◆ Requirement: Copy without pictures. Please restate each line of the listing exactly.
[Data excerpt — start]
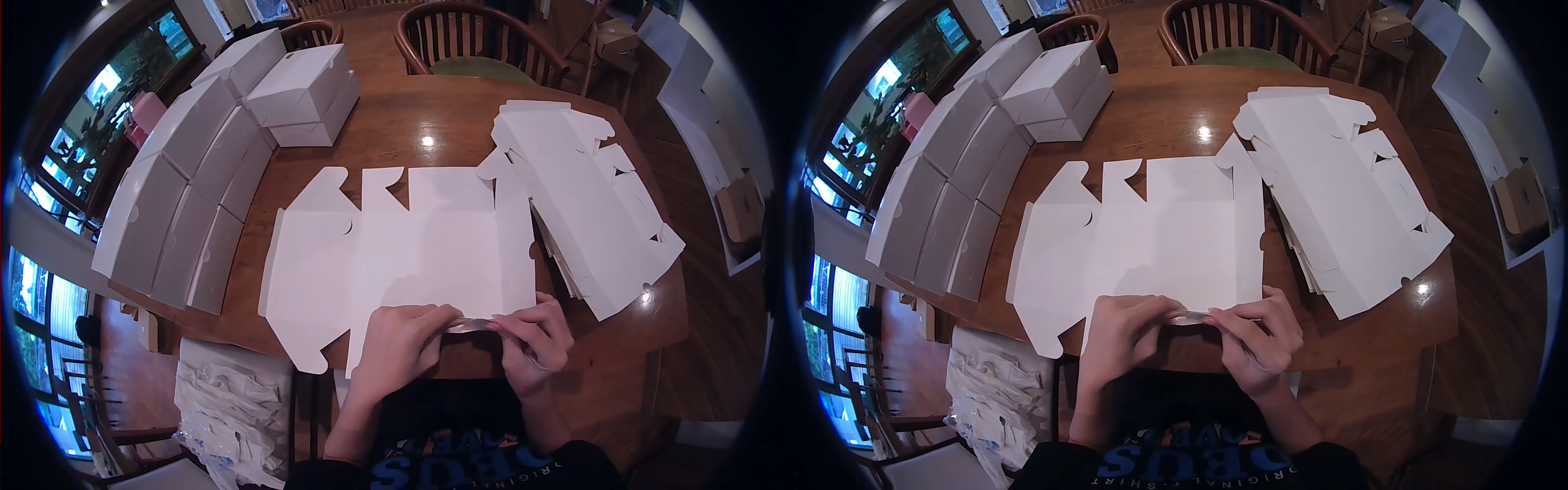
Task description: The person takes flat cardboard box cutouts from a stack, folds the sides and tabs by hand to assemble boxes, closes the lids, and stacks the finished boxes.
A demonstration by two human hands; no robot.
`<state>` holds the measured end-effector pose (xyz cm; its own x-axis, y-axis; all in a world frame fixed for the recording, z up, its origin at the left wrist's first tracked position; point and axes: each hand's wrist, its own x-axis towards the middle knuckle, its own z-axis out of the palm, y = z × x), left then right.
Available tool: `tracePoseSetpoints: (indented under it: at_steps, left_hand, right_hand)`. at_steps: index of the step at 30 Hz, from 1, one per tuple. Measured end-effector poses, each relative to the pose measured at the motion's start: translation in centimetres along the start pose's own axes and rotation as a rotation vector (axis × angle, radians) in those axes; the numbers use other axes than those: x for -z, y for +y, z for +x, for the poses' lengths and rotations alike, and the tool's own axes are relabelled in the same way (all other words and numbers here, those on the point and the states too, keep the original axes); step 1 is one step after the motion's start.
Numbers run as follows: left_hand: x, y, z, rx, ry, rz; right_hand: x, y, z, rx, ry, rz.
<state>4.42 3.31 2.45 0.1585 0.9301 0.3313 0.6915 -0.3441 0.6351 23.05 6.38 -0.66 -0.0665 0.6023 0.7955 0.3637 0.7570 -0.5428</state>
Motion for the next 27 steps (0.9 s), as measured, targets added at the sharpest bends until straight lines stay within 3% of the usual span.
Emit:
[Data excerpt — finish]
◆ Answer space:
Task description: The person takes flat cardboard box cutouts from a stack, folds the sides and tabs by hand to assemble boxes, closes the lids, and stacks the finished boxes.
A demonstration by two human hands; no robot.
`<state>` holds the measured end-effector pose (xyz cm; its own x-axis, y-axis; all in a world frame fixed for the recording, z up, its origin at the left wrist's first tracked position; point and axes: each hand's wrist, its own x-axis towards the middle knuckle, its own z-axis out of the palm, y = z × x), left then right.
Available tool: `tracePoseSetpoints: (indented under it: at_steps, left_hand, right_hand)`. at_steps: index of the step at 30 Hz, from 1, one per tuple. Measured end-effector poses, each relative to the pose measured at the motion's start: translation in centimetres along the start pose's own axes and rotation as a rotation vector (axis × angle, radians) in those axes; the numbers use other axes than those: x for -z, y for +y, z for +x, for the poses' lengths and rotations alike, and the tool's own axes are relabelled in the same way (all other words and numbers here, those on the point and the states too, keep the original axes); step 1 is one step after the motion's start.
Numbers run as follows: left_hand: x, y, z, rx, ry, rz; right_hand: x, y, z, rx, ry, rz.
<state>4.42 3.31 2.45 0.1585 0.9301 0.3313 0.6915 -0.3441 0.6351 23.05 6.38 -0.66 -0.0665 0.6023 0.7955 0.3637 0.7570 -0.5428</state>
Motion for the next 27 steps (0.9 s), as measured, targets added at the sharpest bends until straight lines stay within 3% of the usual span.
Emit:

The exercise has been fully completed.